Pour le reste, le numéro de L’Avant-Scène consacré à Rodelinda nous éclaire tant sur le contexte que sur l’histoire de l’œuvre, au travers de plusieurs contributions du plus haut niveau. Alors que de nombreux livrets confondent allégrement la véritable Histoire et la légende ou la seule imagination, celui de Rodelinda se fonde sur des personnages qui ont vraiment existé: l’éclairage historique de Dominique Petit, qui rappelle à cette occasion que la reine Rodelinda (mariée à un certain Perctarit et dont le fils s’est appelé Cunicpert...) ne nous est connue que par quelques écrits de Paul Diacre (religieux, poète et historien du VIIIe siècle), son Histoire des Lombards mentionnant à seulement trois reprises le nom de l’héroïne de Händel. Si l’article de Luca Dupont-Spirio revêt un intérêt relatif (consacré aux portraits de la Cuzzoni, de Senesino et de Borosini, créateurs des principaux rôles, on pourrait finalement le retrouver dans plusieurs autres numéros de la présente collection tant ils innervent la vie musicale de Händel), de même que celui d’Ivan A. Alexandre (deux pages sur le seul personnage d’Unulfo, protagoniste assez secondaire qui n’apparaît d’ailleurs qu’à la scène 6 du premier acte), on attachera plus d’importance aux contributions de Laura Naudeix sur la psychologie de l’héroïne («femme énigmatique» à bien des égards, comme elle l’écrit elle-même) et de Julien Garde qui rappelle qu’une autre Rodelinda existe, héroïne d’un opéra en trois actes composé cette fois-ci par le plus méconnu Carl Heinrich Graun (les 245 pages du manuscrit étant consultables sur Gallica, le site de la Bibliothèque nationale de France).

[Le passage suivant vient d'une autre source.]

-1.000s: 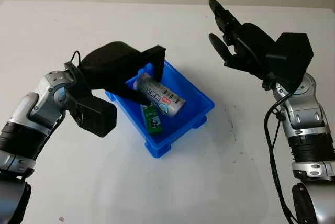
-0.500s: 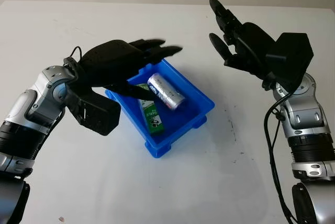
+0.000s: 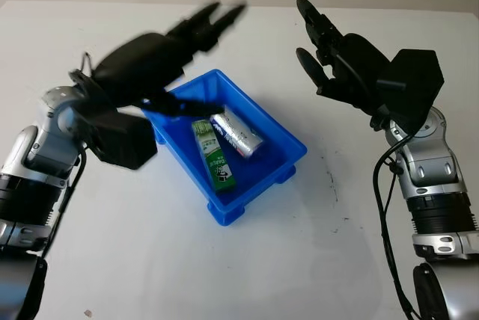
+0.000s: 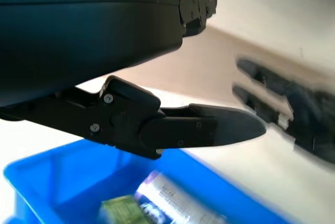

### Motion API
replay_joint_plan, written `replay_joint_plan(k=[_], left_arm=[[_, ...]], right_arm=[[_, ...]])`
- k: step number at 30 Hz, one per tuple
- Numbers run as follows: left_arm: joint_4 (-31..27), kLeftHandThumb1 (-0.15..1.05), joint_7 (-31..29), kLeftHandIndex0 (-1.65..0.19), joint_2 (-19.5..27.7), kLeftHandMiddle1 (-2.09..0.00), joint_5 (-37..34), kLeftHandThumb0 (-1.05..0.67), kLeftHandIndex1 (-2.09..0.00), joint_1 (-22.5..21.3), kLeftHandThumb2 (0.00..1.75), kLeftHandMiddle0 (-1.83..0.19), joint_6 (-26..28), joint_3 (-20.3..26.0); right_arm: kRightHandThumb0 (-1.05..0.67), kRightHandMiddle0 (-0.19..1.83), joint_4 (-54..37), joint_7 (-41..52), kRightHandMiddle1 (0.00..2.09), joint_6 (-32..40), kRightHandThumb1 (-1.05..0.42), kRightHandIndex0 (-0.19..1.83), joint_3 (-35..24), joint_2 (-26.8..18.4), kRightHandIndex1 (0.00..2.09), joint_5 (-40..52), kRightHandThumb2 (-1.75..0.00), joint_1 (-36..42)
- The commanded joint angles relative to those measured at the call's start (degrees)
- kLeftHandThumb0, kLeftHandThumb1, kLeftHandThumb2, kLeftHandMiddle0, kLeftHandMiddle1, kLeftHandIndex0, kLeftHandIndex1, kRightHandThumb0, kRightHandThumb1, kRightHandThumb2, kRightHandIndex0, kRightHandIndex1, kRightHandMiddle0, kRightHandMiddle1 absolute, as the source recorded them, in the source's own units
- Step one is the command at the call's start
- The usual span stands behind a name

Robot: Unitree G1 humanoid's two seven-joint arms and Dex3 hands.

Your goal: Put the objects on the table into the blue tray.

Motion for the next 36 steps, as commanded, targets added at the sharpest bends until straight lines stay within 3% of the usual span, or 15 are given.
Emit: replay_joint_plan(k=[1,5,9,16,27,36], left_arm=[[0.1,1.05,1.9,0.19,-1.4,0.0,-1.9,-0.86,0.0,2.6,0.55,0.19,0.6,2.5],[0.3,1.05,5.3,0.19,-4.4,0.0,-5.2,-0.91,0.0,6.2,0.59,0.19,2.9,5.6],[3.1,1.05,7.2,0.19,-7.0,0.0,-8.8,-0.86,0.0,8.2,0.63,0.19,0.1,8.0],[2.3,1.05,6.3,0.19,-13.7,0.0,-23.0,-0.8,0.0,10.7,0.63,0.19,2.7,13.8],[-0.5,1.05,14.0,0.19,-17.4,0.0,-23.4,-0.82,0.0,14.8,0.63,0.19,5.3,18.6],[-3.6,1.05,17.7,0.19,-19.1,0.0,-21.0,-0.83,0.0,17.4,0.64,0.19,10.1,18.1]], right_arm=[[-0.65,-0.19,-2.2,-0.7,0.0,0.9,-1.05,-0.19,-1.7,1.0,0.0,1.7,-0.66,1.4],[-0.68,-0.19,-4.9,-1.7,0.0,3.5,-1.05,-0.19,-3.7,2.4,0.0,4.9,-0.69,3.2],[-0.7,-0.19,-6.8,-2.7,0.0,4.9,-1.05,-0.19,-5.4,3.5,0.0,7.4,-0.71,5.5],[-0.74,-0.19,-9.3,-4.8,0.0,7.7,-1.05,-0.19,-6.3,5.7,0.0,9.9,-0.76,8.5],[-0.75,-0.19,-8.7,-7.9,0.0,7.3,-1.05,-0.19,-5.8,7.2,0.0,8.8,-0.79,9.2],[-0.76,-0.19,-5.5,-8.0,0.0,5.0,-1.05,-0.19,-5.8,7.4,0.0,7.7,-0.8,8.6]])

Signalons enfin que ce numéro se conclut par des entretiens menés par Chantal Cazaux avec Emmanuelle Haïm, Jean Bellorini (metteur en scène), Jeanine De Bique (Rodelinda) et Tim Mead (Bertarido) à l’occasion de la production lilloise de Rodelinda en octobre dernier qui, à quelques changement près, va être donnée en version de concert au Théâtre des Champs-Elysées à Paris le 10 décembre prochain après l’avoir été à Caen au mois de novembre. Encore un excellent numéro donc à mettre au crédit de cette collection en attendant, on l’espère, de nouveaux volumes consacrés à Händel: à quand Radamisto ou Serse par exemple?